And Nintendo fans will respond by obediently lining up to immediately buy the Switch 2 and every single re-re-re-rereleased game for it the second it launches.
Just finished it today on yuzu, only issue I had was some of the coloring on the rifts in the overworld. I used the 18.1.0 firmware for anyone that wants to know
Due to an amendment in December 2018 of the Unfair Competition Prevention Act in Japan, certain gaming-related activities and services have now been declared illegal. This includes:
Distribution of tools and programs for modifying game saves
Selling product keys and serials online without the software maker's permission
Game save and console modding services
As such, sales of products such as Pro Action Replay and Cybergadget's "Save editor" have been discontinued.
It's meant to ban sale of hardware devices and services that allow playing pirated games on Switch and such, but due to the way it's worded it just bans them all.
We really need to push for more right to repair laws and things not produced by the copyright holder (say for 5 years) should lose all copyright protections.
Game engines and servers are great candidates for developers to collaborate their ideas into FOSS projects, but the model is harder to sustain for complete works.
While internet games can have subscription models where you pay them for doing game master type activities, moderation, and access to a hosted game server, static games are more like static art where you run into issues getting food and housing when you make your work output available for free. Crowdfunding / patreoning (in the larger sense of the word, not necessarily the app) creators / collectives can be a way for that to work, and we need to support more creators trying that model if we want to see more of it.
People generally don't want to make games free because often 99% of what makes a game good is not the software aspect. People like games for interesting mechanics, story, art, and music. Those aren't things that generally haven't worked well being free and open
FOSS generally works because people use foss to create end products, and have an incentive to contribute because it benefits them financially (and the side effects is that it benefits others too).
Making a game FOSS rarely benefits the creators since it is the end product, even if it benefits the game or community.

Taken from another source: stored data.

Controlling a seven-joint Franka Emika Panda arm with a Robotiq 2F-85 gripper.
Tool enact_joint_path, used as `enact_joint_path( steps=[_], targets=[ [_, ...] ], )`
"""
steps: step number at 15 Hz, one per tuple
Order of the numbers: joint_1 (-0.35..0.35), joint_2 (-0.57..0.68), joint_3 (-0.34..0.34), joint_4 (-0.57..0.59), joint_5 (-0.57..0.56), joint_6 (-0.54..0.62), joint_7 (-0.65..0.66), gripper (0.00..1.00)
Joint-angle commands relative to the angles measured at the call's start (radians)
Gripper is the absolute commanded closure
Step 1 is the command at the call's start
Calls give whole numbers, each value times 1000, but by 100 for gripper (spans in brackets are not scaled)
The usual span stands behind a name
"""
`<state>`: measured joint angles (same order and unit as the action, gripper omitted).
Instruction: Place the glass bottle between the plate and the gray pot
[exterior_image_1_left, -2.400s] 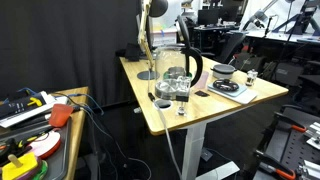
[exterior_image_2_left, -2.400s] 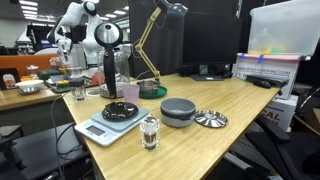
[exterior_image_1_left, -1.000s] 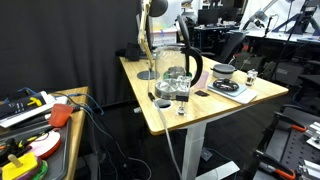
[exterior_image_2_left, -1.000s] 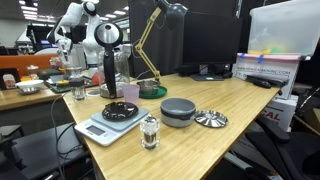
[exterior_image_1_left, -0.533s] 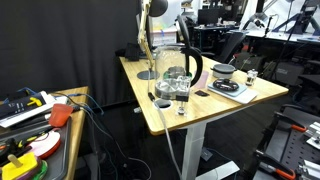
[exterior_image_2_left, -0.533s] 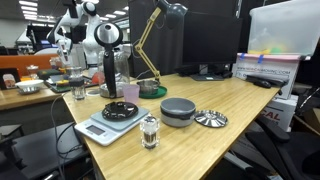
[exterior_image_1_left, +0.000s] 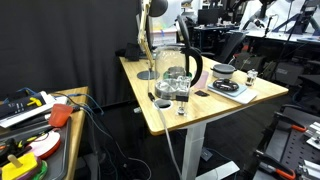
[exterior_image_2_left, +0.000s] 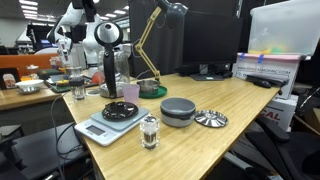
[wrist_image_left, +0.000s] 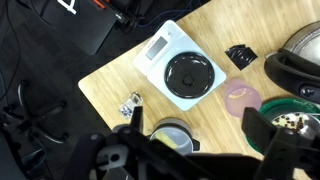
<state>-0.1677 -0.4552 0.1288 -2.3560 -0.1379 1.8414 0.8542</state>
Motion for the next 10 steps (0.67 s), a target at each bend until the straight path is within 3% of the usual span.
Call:
enact_joint_path(
  steps=[1,5,10],
  targets=[
    [19,2,-17,2,-7,-3,7,0],
    [-28,47,-54,9,-18,43,116,0],
    [-98,148,-166,-7,-35,88,237,0]
  ],
)
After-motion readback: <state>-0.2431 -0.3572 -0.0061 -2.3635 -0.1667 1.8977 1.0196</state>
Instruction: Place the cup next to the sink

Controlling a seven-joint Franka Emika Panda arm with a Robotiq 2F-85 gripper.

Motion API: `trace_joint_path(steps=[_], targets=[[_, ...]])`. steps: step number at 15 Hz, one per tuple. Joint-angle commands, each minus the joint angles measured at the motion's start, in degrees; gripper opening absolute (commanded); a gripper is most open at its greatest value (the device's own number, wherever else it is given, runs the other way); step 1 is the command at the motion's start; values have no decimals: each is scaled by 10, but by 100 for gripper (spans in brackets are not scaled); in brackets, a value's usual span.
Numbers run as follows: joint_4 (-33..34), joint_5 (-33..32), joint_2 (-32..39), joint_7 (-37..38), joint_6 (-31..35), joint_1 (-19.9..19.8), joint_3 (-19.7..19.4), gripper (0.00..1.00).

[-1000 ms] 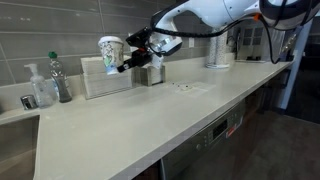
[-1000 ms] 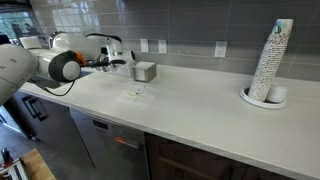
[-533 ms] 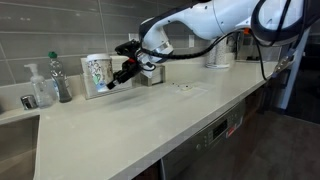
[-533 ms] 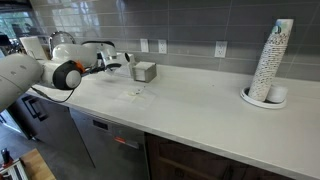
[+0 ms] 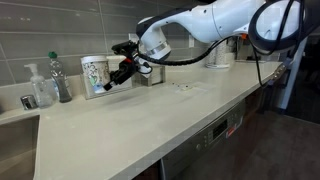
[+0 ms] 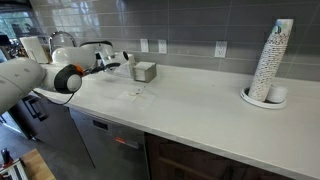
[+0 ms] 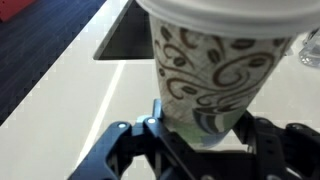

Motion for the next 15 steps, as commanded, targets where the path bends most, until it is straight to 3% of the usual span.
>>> trace_joint_path(steps=[1,9,15], targets=[[25,-35,10,9,-6,-2,33,41],[31,-48,19,18,1,17,74,41],[71,-45,56,64,3,41,57,41]])
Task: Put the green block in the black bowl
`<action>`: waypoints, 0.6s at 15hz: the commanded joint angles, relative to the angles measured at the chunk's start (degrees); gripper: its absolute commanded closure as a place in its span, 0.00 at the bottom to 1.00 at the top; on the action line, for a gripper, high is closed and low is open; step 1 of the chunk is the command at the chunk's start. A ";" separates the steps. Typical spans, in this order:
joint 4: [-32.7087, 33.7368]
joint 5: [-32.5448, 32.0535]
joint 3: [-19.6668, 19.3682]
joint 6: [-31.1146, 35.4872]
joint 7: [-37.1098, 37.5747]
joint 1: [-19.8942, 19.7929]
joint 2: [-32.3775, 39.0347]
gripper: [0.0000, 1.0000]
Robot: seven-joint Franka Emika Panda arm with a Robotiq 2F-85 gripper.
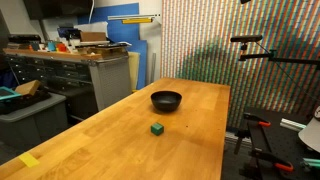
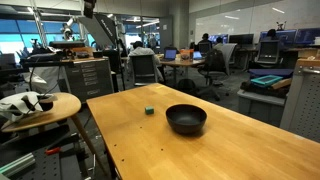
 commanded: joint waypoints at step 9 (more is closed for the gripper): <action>0.62 0.15 0.48 -0.16 -0.19 -0.63 -0.24 0.00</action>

There are cases where it works though, such as rhythm games, where the end product requires immense collaboration, but those often exist on the borderline of acceptability (due to copyrighted music use) and they end up with a need to be foss since licensing 10,000 songs is basically impossible.
Really hope that when one day Nintendo dies due to their own incompetence/negligence, everything they've ever done becomes lost media and they fade into complete obscurity.
If they don't want to have their shit preserved then so be it, they'll be forgotten and the world will move on without them.
How would they know it's emulated and not video captured from a real device? Are they only targeting when emulators are mentioned / shown in the window?
More reasons to switch to owning your content and hosting on your own platform or a PeerTube instance instead of only hosting on YouTube / Twitch - you can actually fight the takedown notice in court instead of having to accept that YouTube doesn't. Not a legal expert but this seems like a winnable fair use case if you can prove you own the game legally and are using your own rom dump.
Lots of channels getting strikes are showing anbernic and steam decks and the like running the roms featuring Nintendo games being emulated on said device and not just a video capture of the game
It doesn’t matter if it’s emulated legally or not. They can issue a takedown for showing gameplay captured from an NES hooked up to a CRT if they want.
A fair use defense has to be defended in court, and it’s not just about whether you’re right but also about whether you can afford to fight.
It’s also not certain that a fair use defense would fly. One of the elements for determining whether fair use is market impact, and I suspect that Nintendo’s lawyers would argue that demoing that their games can be emulated - even if the specific demoed games are not being sold - has a negative market impact, since it makes people who might buy a Switch and a Nintendo Online membership to play the official emulated games less likely to do so.
Maybe they fear switch 2 sales would plummet if emulation and PC handhelds stick around when they launch. I disagree coz the two attract different kinds of gamers, but they aren't cool like that.